O sweet Jesus, O holy Jesus,
O Jesus, son of Mary,
have mercy on me. Amen.

==Musical settings==
Musical settings include Mozart's motet Ave verum corpus (K. 618), as well as settings by William Byrd and Sir Edward Elgar. Not all composers set the whole text. For example, Mozart's setting finishes with "in mortis examine", Elgar's with "fili Mariae". Marc-Antoine Charpentier composed three versions: H.233, H.266 and H.329.

There is a version by Franz Liszt [Searle 44]. There are also versions by Camille Saint-Saëns, Orlande de Lassus, Imant Raminsh, Alexandre Guilmant, William Mathias, Colin Mawby, Malcolm Archer and Jack Gibbons. Liszt also composed a fantasy on Mozart's work, preceded by a version of Allegri's celebrated Miserere, under the title À la Chapelle Sixtine [Searle 461 – two versions]. Versions of this fantasy for orchestra [Searle 360] and piano four-hands [Searle 633] follow closely the second version for piano.

There is also a version for organ [Searle 658] with the title Evocation à la Chapelle Sixtine. The chant is included Poulenc's opera Dialogues of the Carmelites. The composer wrote a different "Ave verum corpus" in 1952.

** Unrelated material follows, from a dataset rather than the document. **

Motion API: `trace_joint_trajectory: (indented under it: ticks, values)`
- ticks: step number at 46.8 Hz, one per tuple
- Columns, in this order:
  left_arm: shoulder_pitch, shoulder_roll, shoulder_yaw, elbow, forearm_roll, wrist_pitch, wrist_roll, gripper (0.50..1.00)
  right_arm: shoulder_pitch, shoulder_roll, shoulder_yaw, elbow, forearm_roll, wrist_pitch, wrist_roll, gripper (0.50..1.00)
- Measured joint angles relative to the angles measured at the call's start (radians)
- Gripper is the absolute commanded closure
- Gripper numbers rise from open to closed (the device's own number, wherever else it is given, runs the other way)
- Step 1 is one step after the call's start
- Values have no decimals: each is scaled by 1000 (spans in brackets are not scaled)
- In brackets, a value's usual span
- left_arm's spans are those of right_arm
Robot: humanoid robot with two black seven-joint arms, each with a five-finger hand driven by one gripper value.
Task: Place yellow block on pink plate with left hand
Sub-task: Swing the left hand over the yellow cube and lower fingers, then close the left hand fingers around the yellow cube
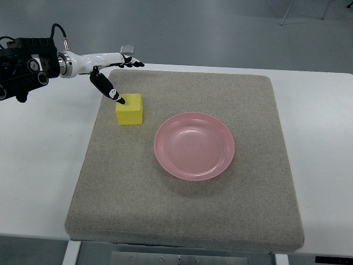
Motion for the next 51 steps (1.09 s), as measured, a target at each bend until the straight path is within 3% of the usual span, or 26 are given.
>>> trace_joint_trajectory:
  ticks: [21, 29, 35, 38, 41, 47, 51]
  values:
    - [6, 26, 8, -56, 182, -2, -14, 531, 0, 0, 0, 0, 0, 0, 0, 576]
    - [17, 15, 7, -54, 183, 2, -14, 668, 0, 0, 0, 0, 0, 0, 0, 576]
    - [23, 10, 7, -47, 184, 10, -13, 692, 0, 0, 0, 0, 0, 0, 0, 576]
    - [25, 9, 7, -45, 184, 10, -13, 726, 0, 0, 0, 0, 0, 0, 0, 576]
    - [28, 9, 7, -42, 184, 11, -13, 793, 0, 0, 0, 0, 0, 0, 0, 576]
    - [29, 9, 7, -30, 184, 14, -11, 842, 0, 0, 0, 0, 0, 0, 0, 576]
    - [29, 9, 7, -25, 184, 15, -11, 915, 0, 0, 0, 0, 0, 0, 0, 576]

Mozart's version, with instruments only, was adapted by Pyotr Ilyich Tchaikovsky as one of the sections of his Mozartiana, a tribute to Mozart. Colin Mawby has done a setting in the 20th century; from the 21st century, there are settings by the Swedish composer Fredrik Sixten and the English composer Philip Stopford.